Problem description —
A full, exact copy of the listing is needed, with images omitted.

*** Data below ***

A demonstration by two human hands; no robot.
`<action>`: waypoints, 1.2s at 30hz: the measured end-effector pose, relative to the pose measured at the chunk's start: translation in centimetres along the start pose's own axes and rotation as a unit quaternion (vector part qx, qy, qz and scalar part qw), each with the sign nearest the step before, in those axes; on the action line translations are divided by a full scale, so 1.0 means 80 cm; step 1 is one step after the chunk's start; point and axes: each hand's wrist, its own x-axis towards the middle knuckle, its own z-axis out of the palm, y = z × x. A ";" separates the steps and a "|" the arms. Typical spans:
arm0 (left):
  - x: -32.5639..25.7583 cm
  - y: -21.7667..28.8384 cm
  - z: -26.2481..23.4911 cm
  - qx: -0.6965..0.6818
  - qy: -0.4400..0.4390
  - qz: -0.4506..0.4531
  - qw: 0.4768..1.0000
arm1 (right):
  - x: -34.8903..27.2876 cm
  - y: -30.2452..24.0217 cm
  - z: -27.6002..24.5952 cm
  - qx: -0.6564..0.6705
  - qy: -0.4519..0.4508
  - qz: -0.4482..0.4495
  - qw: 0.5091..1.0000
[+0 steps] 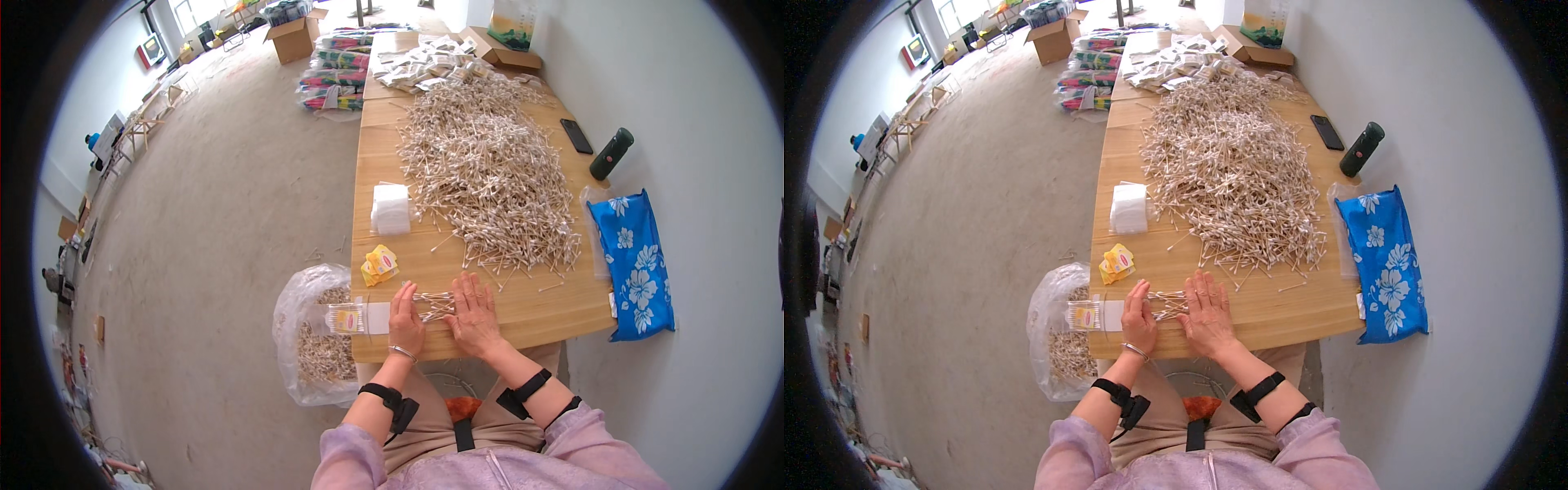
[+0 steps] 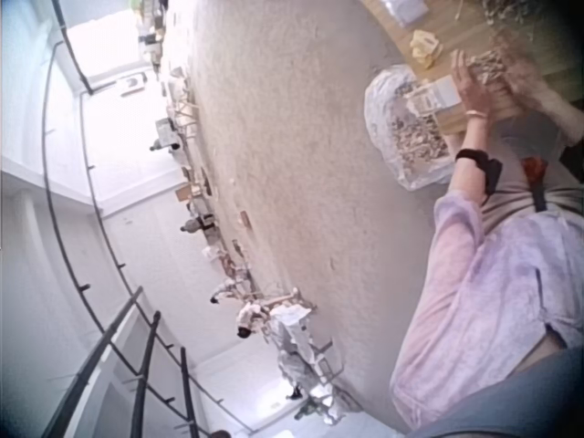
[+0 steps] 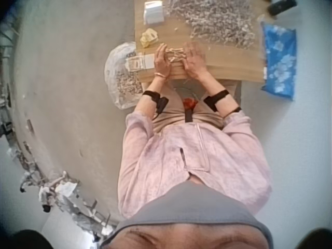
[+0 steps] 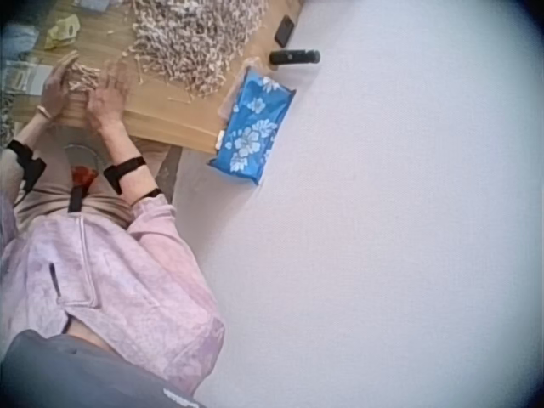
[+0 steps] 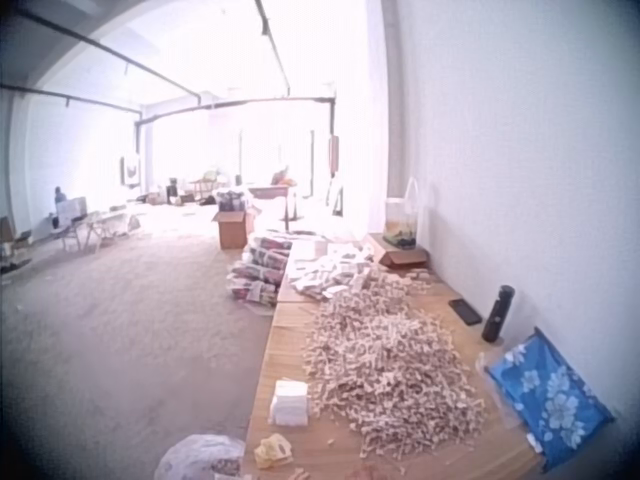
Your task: Picking cotton swabs from a bag and a pile on the table and placing them into a plastic box.
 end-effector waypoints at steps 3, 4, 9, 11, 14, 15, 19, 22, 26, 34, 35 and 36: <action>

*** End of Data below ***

Answer for this exercise —
A demonstration by two human hands; no robot.
`<action>`: waypoints, 1.2s at 30hz: the measured end-effector pose, relative to the pose measured at the chunk's start: translation in centimetres along the start pose's own axes and rotation as a unit quaternion (vector part qx, qy, qz and scalar part qw), each with the sign nearest the step before, in those axes; on the action line translations are divided by a full scale, so 1.0 means 80 cm; step 1 is one step after the chunk's start; point and axes: each hand's wrist, its own x-axis towards the middle knuckle, its own z-axis out of the palm, y = z × x. A ";" separates the steps and a "|" the arms. Typical spans:
arm0 (left):
  - x: -32.5639..25.7583 cm
  - y: -21.7667..28.8384 cm
  - z: -26.2481..23.4911 cm
  - qx: -0.6965..0.6818
  - qy: -0.4400..0.4390
  - qz: -0.4506..0.4531
  - qw: 0.4768..1.0000
arm1 (right):
  - x: -34.8903..27.2876 cm
  - y: -30.2452..24.0217 cm
  - z: -27.6002..24.5952 cm
  - qx: -0.6564..0.6705
  - qy: -0.4519..0.4508
  - qz: -0.4482..0.4495
  - qw: 0.5091..1.0000
[+0 steps] 
[+0 steps] 
[+0 steps] 
[+0 steps] 
[+0 steps] 
Your task: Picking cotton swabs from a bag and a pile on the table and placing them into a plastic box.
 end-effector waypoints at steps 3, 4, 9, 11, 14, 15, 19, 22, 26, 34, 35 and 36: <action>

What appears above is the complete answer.